The struggle to protect human rights keeps taking hits in America.
On Saturday, President George W. Bush vetoed a bill passed by Congress to limit the CIA’s ability to use harsh interrogation tactics against terrorism suspects.
The Intelligence Authorization Act for Fiscal Year 2008, sponsored by Rep. Silvestre Reyes of Texas, would only have permitted interrogation techniques allowed in the Army field manual, which, according to the New York Times, does not permit the use of physical force in interrogations.
President Bush, in his weekly address to the nation, defended his veto – only the ninth in his entire presidency – as necessary in preserving a vital tool in the War on Terror.
“The bill Congress sent me would take away one of the most valuable tools in the War on Terror – the CIA program to detain and question key terrorist leaders and operatives,” he said, and remarked that the use of current harsh interrogation techniques such as waterboarding has helped save lives by gathering information that has prevented terrorist attacks in Djibouti, Karachi, Los Angeles and downtown London.
Many within Washington, however, question the effectiveness of these tactics at preventing terrorist attacks.
At the helm of these charges is the Congressional Democratic majority, but they have found surprising allies in both the leadership of the FBI and Gen. David Petreaus, the general who this past September raised the ire of Democrats in Congress for his report highlighting the success of last summer’s troop surge in Iraq.
While Democrats have taken issue with the interrogation tactics used on enemy combatants on more humanitarian ground, the Feds and Gen. Petreaus have a different issue — lesser tactics, like those outlined in the field manual, are effective and harsher methods tend to produce unreliable intelligence, which can actually put American lives at risk.

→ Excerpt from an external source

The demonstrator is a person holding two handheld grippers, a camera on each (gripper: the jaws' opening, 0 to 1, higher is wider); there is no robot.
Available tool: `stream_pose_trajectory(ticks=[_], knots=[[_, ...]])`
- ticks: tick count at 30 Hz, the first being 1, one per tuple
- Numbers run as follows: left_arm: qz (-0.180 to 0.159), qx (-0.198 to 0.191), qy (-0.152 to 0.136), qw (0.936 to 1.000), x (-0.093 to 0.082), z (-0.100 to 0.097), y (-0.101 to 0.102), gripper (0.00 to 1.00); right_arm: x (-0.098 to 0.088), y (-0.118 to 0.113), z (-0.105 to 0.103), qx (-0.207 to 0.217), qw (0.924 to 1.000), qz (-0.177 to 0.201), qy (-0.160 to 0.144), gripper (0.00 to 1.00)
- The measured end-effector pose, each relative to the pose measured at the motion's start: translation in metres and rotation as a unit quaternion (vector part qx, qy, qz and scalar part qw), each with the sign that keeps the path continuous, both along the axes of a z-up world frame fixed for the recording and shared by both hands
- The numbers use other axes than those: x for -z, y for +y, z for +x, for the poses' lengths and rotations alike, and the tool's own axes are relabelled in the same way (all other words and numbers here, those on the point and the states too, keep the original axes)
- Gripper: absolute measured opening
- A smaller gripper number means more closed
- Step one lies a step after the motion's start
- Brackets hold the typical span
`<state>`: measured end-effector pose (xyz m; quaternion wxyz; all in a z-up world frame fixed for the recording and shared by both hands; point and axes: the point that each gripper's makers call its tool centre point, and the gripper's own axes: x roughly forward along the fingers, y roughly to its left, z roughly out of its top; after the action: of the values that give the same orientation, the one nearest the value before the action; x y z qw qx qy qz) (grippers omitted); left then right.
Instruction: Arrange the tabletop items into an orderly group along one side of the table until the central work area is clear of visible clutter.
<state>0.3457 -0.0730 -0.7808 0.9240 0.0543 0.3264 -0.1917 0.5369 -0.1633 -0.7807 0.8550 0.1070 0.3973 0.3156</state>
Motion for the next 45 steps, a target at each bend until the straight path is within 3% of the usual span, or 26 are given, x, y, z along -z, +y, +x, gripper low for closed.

Others, such as Sen. John D. Rockefeller of West Virginia, chair of the Senate Intelligence Committee, have even gone so far as to challenge Bush’s claim that aggressive interrogations produced the intelligence that shut down attacks in Djibouti and elsewhere.
Responding to Bush’s claims that the CIA’s aggressive interrogation tactics have been successful in preventing terrorist attacks, Sen. Rockefeller said in a statement, “I have heard nothing to suggest that information obtained from enhanced interrogation techniques has prevented an imminent terrorist attack.”
Regardless of who is right about the success of the techniques — Bush or his detractors — it is time for them to come to an end.
Cruel and unusual punishment is explicitly prohibited by the Eighth Amendment of the United States Constitution, and, contrary to what Bush and Co. many think, there is no clause indicating that this protection only applies to citizens.
Unfortunately, the founding fathers did not outline exactly what constitutes cruel and unusual.
I like to think of it in terms of the Golden Rule. If a given interrogation technique were to leave an average person with the feeling that they have been tortured, then said tactic is likely torture.
Call me crazy, but I get the feeling that if an average person were subject to simulated drowning or extreme sleep deprivation (both of which have been used by the CIA against detainees), they would probably say their rights were being violated — and the courts would probably agree.
Bush has repeated many times that the successes of the CIA’s interrogation techniques justify their use, but it is a flawed argument.
Using his argument, terrorism could be argued as justifiable because it has proven to be an effective tool for getting the U.S. to pay more attention to its policy in the Middle East.
The truth, of course, is that terrorism is a reprehensible tactic, as is torture.
If we, as a nation, want to better protect our citizens, we need to show the Middle East that we value that area of the world beyond its ability to supply enough oil to support our way of life, because it’s clear that torturing a few terrorist flunkies is not doing the job.